While Marjorie Barnard spent most of the 1920s to 1940s living at home with her parents, Flora Eldershaw resided at the schools where she taught. Dale Spender writes that

"with so little encouragement, opportunity - or inclination, given the demands of the day - she and Flora Eldershaw ... still managed to write their classic Australian novel A House is Built (1929), and another, Green Memory (1933)".

However, in 1936, when they were both thirty-nine, Barnard and Eldershaw also took a flat in Potts Point providing them with space for independence. Here, they held regular gatherings which operated something like a literary salon. Many of the leading literary and cultural figures of the time visited the flat. These included Frank Dalby Davison, Xavier Herbert, Leslie Rees, Tom Inglis Moore, Miles Franklin, Vance Palmer and Kylie Tennant.

Literature was not the only subject discussed at their "salon". Guests included peace activists such as Lewis Rodd and Lloyd Ross, and Frank Dalby Davison said that his pamphlet "While freedom lives" grew out of "social discussions at the M. Barnard Eldershaw salon".

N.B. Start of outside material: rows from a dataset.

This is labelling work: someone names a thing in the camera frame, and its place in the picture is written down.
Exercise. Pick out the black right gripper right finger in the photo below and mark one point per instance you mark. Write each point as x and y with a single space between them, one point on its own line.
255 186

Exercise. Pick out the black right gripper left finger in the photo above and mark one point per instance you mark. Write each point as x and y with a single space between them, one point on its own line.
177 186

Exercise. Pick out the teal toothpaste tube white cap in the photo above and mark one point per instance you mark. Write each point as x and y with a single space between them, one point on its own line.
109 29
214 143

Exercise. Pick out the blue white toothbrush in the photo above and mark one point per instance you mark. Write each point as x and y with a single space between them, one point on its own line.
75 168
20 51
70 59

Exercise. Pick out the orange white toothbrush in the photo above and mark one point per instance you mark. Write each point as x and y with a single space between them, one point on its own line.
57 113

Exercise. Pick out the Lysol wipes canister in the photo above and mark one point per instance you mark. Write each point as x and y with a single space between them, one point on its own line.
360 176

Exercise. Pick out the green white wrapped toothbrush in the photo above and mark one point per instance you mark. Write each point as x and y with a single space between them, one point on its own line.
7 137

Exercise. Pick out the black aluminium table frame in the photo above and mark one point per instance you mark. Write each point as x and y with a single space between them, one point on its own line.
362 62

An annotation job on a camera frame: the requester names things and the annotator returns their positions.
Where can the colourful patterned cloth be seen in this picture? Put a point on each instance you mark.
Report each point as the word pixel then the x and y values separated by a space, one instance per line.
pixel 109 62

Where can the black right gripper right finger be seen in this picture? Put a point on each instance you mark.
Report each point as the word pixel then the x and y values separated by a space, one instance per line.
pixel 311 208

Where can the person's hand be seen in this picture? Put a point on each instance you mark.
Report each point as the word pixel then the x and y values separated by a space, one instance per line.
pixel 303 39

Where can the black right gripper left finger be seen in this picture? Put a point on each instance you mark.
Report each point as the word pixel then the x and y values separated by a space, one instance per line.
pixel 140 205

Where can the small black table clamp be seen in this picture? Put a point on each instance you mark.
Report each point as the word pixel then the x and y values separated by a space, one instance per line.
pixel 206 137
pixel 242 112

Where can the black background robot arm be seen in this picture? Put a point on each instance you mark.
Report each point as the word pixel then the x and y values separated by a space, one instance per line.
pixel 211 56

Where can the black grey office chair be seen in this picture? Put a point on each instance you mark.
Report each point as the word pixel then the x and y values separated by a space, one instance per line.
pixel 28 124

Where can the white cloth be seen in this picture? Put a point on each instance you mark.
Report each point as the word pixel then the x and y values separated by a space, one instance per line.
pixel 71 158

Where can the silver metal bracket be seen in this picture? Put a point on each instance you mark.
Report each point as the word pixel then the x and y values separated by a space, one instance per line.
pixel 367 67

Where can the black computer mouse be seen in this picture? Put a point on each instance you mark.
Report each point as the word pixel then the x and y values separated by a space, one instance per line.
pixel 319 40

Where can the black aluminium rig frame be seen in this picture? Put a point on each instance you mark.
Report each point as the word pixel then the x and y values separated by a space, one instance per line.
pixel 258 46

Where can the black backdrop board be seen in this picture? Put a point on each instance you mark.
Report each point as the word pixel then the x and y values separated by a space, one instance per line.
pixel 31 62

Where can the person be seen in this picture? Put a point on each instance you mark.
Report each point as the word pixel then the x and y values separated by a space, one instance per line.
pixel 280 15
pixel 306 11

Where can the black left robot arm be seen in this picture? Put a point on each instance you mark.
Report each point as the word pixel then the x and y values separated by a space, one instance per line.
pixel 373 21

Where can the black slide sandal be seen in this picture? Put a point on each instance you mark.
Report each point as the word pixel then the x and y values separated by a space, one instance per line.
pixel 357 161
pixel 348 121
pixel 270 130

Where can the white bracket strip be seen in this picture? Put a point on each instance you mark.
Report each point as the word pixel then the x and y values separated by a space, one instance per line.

Barnard and Eldershaw were not part of the Bohemian circle as practised, for example, by Norman Lindsay, but this was not due to "petty bourgeois morality". Rather, it was because of "their expressed desire to promote the local literary product and force recognition of it from the prevailing cultural establishment". They were, in fact, highly active in promoting Australian writers and Australian literature - through the Fellowship of Australian Writers and other formal and informal activities. This and their approach to writing and criticism

"had the effect of mainstreaming writing by women, incorporating it into the wider body of Australian letters, rather than confining it to the limited range of culturally sanctioned 'feminine' forms like romance and children's writing".

They were both also part of Nettie Palmer's literary circle. She corresponded with and encouraged both of them, and she recognised the importance of their partnership. She wrote

"It isn't easy for an outsider to understand how a literary partnership is carried on but in this case it seems to work well ... Any difference in the characters of the two women doesn't make for a difference in their point of view or values".

The partnership became harder to maintain after Eldershaw moved to Canberra in 1941. However, as well as still providing each other support, they were able to produce their last collaborative novel Tomorrow and tomorrow and tomorrow.

While it is generally accepted that Barnard was the more expressive writer of the two, and that Eldershaw contributed her acute critical sense, Rorabacher also states that in their early collaborative novels it is impossible to distinguish their separate contributions. Overall, Barnard did more of the creative writing while Eldershaw focused on the structure and development of their major works. However, because Eldershaw was the more outgoing and articulate of the two, it was frequently assumed, at the time, that she was the dominant partner. This did not spoil their partnership, which lasted two decades, bearing testament to the fact that both derived value from it.